A healthy pregnancy requires getting the correct amount of nutrients to support your baby for about nine months. The best time to focus on your dietary health is before you become pregnant. Even women who take good care of their health and consume a balanced diet prior to pregnancy may need to make some changes in eating habits to provide adequate nutrients to their babies. According to the Mayo Clinic, good nutrition can promote your baby’s development and encourage growth.
Avoid Birth Defects
Eat foods high in folate to get plenty of this valuable nutrient. This B vitamin helps prevent neural tube defects and developmental abnormalities in your baby’s brain and spinal cord. A deficiency of folate while pregnant can also increase your risks of delivering a preterm baby. Eat plenty of fortified cereals, citrus fruits, beans, peas and leafy green vegetables to reduce your chances of developing a folate deficiency. Talk to you doctor about taking a supplement that contains folate to make sure you are getting enough of this important vitamin.
Give Yourself a Milk Mustache
Your body requires calcium to keep your bones strong and encourage healthy bone development in your baby. Your circulatory, nervous and muscular systems also depend on adequate amounts of calcium to function. Make sure you get at least 1,000mg of calcium each day. Dairy products, such as yogurt, cheese and milk, are great sources of calcium. Nondairy sources include cereal, salmon and spinach. Look for fortified juices that contain added calcium.

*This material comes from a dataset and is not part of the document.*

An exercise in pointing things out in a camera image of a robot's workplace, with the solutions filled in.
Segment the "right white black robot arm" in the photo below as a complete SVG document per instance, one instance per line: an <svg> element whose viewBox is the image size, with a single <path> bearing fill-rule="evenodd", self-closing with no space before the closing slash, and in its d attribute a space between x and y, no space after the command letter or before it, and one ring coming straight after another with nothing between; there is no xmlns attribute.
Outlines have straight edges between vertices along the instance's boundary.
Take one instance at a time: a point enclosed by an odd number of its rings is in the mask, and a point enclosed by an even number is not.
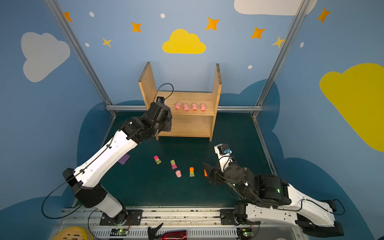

Satisfy Your Carnivorous Appetite
Your baby requires protein for healthy growth. This is especially true during your second and third trimesters of pregnancy. Meat contains high levels of protein. Carefully select your cuts of meat to avoid those high in fats and additives. Chicken breasts, fish and eggs all provide protein. If you are a vegetarian, increase your intake of beans, tofu, peas, peanut butter and dairy products while you are pregnant.
Take Popeye’s Advice
Spinach contains plenty of iron, a necessary nutrient during pregnancy. Too little iron can make you feel weak and may contribute to early labor and delivery. Eat plenty of lean red meat, fish, poultry, cereals and dried fruits. Drink juices with vitamin C, such as orange juice and tomato juice, with these foods to help your body absorb the iron.
Don’t Go Hog Wild
Many women make the mistake of thinking they can eat as much as they want during pregnancy. Unfortunately, this can lead to excessive weight gain and months of post-pregnancy dieting. According to Women’s Health, a source of information provided by the U.S. Department of Health and Human Services, pregnant women only require about 300 extra calories a day during pregnancy. If you maintained a normal weight before conception, expect to gain between 25 and 30 lbs. during your pregnancy. Read the labels on your food items, and invest in a nutrition book that lists the calorie, fat and nutrient levels of your favorite foods.